HP is investing $2 million in New Media Venture Partners (NMVP) and will provide up to $15 million in debt financing to help the company fund and incubate e-commerce start-ups. In return, subsidiaries of NMVP will use HP products and services.

The push is part of HP's continuing effort to become more aggressive in associating itself with the Internet. By ingratiating itself early on with Net start-ups, HP is hoping to make sure it is the hardware, software and consulting services provider of choice as these companies--if they are successful--begin to grow rapidly.

And, like any other investor, HP stands to reap the rewards of its investment if any of NMVP's companies get acquired or go public.

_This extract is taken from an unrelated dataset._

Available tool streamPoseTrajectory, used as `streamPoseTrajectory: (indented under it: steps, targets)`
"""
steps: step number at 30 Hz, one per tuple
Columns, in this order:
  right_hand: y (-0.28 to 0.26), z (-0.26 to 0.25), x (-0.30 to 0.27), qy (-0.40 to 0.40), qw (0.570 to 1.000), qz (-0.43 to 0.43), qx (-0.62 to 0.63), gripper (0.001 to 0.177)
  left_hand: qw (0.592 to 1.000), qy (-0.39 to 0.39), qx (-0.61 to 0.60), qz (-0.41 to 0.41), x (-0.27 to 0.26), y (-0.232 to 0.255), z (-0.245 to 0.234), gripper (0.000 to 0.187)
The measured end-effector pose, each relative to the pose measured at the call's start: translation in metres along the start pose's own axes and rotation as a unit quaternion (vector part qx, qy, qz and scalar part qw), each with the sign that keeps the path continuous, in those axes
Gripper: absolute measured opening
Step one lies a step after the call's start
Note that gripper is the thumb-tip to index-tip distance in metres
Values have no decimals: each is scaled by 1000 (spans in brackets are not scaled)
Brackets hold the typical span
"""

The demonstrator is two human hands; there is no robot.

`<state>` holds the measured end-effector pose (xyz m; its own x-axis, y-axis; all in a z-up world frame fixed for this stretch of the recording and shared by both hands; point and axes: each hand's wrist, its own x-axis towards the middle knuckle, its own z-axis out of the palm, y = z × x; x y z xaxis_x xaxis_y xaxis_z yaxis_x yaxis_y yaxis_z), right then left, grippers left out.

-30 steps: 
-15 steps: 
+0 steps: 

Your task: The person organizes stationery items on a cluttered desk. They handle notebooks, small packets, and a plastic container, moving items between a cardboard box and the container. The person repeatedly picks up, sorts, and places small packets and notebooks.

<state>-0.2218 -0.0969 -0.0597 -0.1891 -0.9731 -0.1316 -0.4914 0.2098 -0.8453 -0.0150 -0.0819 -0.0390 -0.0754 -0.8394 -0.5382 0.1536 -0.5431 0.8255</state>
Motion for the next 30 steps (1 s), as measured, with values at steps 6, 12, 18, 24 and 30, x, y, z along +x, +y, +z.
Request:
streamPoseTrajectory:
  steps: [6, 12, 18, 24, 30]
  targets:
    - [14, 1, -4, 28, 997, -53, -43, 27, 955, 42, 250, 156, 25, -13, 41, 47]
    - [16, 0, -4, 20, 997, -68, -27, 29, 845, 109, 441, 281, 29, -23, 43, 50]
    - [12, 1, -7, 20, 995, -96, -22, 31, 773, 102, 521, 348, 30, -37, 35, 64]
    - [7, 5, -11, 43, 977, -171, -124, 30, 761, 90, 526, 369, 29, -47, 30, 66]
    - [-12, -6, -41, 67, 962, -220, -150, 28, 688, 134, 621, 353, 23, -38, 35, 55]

Start-up investing has become fairly widespread among established technology companies. At Dell Computer, for instance, there are two: one that invests company funds and a separate fund associated with chief executive Michael Dell.

These sort of investments are increasingly leading to substantial returns. Apple Computer, Compaq Computer and Intel all stated that investments boosted their earnings for the fourth calendar quarter. Intel, for example, saw earnings rise by 5 cents per share, according to estimates, or $175 million, on its investments.

HP said it is already working with two of NMVP's subsidiaries. One, Moon Crescent Studios, is a digital animation and live-action entertainment company. Another, Virtually EveryThing, is working on installing shopping kiosks in retail centers to combine online shopping with traditional retail storefronts.

"We want NMVP and other winners in the next chapter of the Internet to be satisfied, loyal HP customers for the long haul," Craig White, senior vice president and general manager of HP Technology Finance, said in a statement.

White heads a group that currently finances about $6 billion worth of equipment purchases and also underwrites some of the riskier equity deals for HP. The recently formed "E-services.solution" group pursues a similar strategy, though the deals usually involve giving away equipment in exchange for a cut of future revenues, as is the case with HP's recent deal with Qwest.

White said HP is looking to build a $1 billion portfolio in venture debt financing and revenue-sharing deals.

Although most of HP's deals won't start paying off until later this year at earliest, a number of other PC companies have already seen early investments in Internet start-ups pay off.

Apple, for instance, parlayed a $12.5 million stake in Akamai Technologies into a billion dollar windfall. Incidentally, HP has invested $32 million in a competitor to Akamai called Xcelera.com.

A number of high-tech companies have also been able to ride the Linux wave to financial success through pre-IPO investments in Red Hat and other Linux providers.